Typically, businesses hire a lot of temp workers in the fourth quarter of each year — especially in retail, to cover the Christmas rush. Then in January a lot of people lose their jobs, and of course February and March are typically slow months, too. And so in the first quarter of each year, the Labor Bureau massages the numbers like Monica practically killing Chandler with kindness in the old Friends clip above.

With that in mind, read this:

The payroll processing company ADP reported early Wednesday that businesses added 156,000 jobs last month, the weakest pace in three years. Economists expected an increase of about 200,000 in April. A separate report on service industry activity in the United States will also be closely watched for any sign of global uncertainty affecting the country’s economy, which had slower growth in the first quarter of 2016.

The jobs figure was significantly worse than expected.

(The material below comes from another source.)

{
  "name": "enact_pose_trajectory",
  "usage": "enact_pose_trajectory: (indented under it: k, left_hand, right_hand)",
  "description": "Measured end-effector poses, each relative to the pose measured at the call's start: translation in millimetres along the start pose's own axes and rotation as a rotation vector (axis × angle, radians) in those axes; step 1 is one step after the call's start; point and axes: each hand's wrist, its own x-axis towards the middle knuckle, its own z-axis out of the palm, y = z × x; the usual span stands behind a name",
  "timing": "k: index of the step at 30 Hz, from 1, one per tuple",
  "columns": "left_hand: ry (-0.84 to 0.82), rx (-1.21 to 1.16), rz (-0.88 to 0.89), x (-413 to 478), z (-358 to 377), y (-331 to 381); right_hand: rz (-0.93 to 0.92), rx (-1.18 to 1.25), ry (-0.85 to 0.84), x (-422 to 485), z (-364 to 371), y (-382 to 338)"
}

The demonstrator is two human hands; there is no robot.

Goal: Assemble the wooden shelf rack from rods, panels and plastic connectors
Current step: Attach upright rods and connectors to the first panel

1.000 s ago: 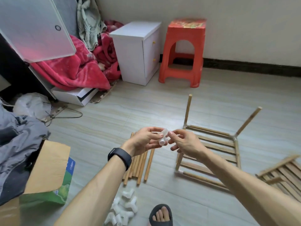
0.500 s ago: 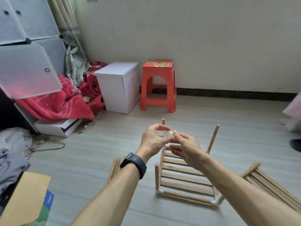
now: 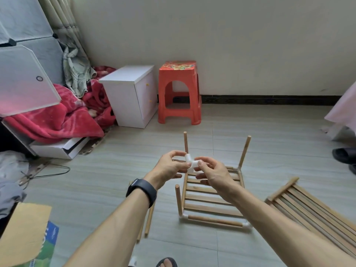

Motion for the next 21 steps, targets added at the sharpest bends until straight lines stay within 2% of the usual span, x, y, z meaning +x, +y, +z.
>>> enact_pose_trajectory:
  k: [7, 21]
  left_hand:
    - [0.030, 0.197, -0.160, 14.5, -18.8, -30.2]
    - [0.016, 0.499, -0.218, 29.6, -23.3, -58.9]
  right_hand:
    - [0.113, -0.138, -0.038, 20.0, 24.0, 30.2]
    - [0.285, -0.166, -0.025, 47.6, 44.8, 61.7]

The weak reading bodes poorly for the broader job market survey scheduled for release on Friday from the Labor Department, which is one of the most closely watched reports on the economic calendar. Economists expect the government to report that employers created 200,000 jobs last month and that the unemployment rate held steady at 5 percent.

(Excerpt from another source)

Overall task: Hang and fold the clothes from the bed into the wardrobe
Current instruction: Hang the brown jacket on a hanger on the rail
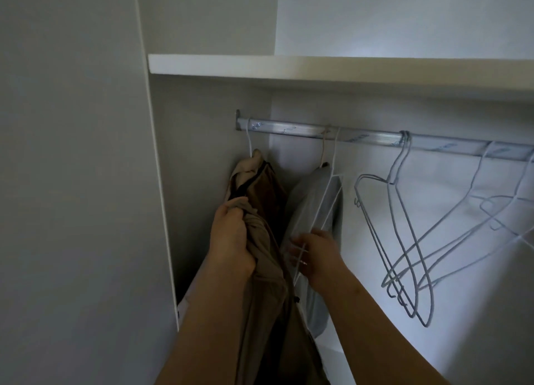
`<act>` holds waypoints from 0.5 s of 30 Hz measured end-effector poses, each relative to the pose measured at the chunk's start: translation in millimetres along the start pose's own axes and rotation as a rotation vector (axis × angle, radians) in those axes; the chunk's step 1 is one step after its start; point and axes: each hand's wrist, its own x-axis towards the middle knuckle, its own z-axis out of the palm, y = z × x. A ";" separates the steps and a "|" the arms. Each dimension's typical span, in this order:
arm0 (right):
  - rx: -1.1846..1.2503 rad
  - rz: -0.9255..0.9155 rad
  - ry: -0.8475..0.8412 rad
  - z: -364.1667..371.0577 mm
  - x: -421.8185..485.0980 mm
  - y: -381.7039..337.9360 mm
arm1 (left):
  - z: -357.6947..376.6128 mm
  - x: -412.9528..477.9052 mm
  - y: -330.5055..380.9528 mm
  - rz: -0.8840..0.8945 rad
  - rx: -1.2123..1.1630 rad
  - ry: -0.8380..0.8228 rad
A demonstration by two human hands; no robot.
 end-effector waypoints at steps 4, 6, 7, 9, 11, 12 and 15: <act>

April is the first month of the second quarter — when BLS does fewer naughty things to the raw data. And, lo!, suddenly the jobs picture doesn’t look so good.


These figures I found last night are from payroll company ADP, rather from BLS. The Labor Bureau will produce its report on Friday, which oftentimes differs wildly from ADP’s. One suspects that a private payroll company might not feel quite as much political (we’ll put this gently) desire to massage the data — but we’ll see.

As we’ve learned the last seven years, the real numbers to pay attention to are the U-6 gauge of broader unemployment, and payroll tax collection. Both are far more accurate measures of how the American people are doing — and neither gets the SCREAMING HEADLINE attention they deserve in this Golden Age of Obama.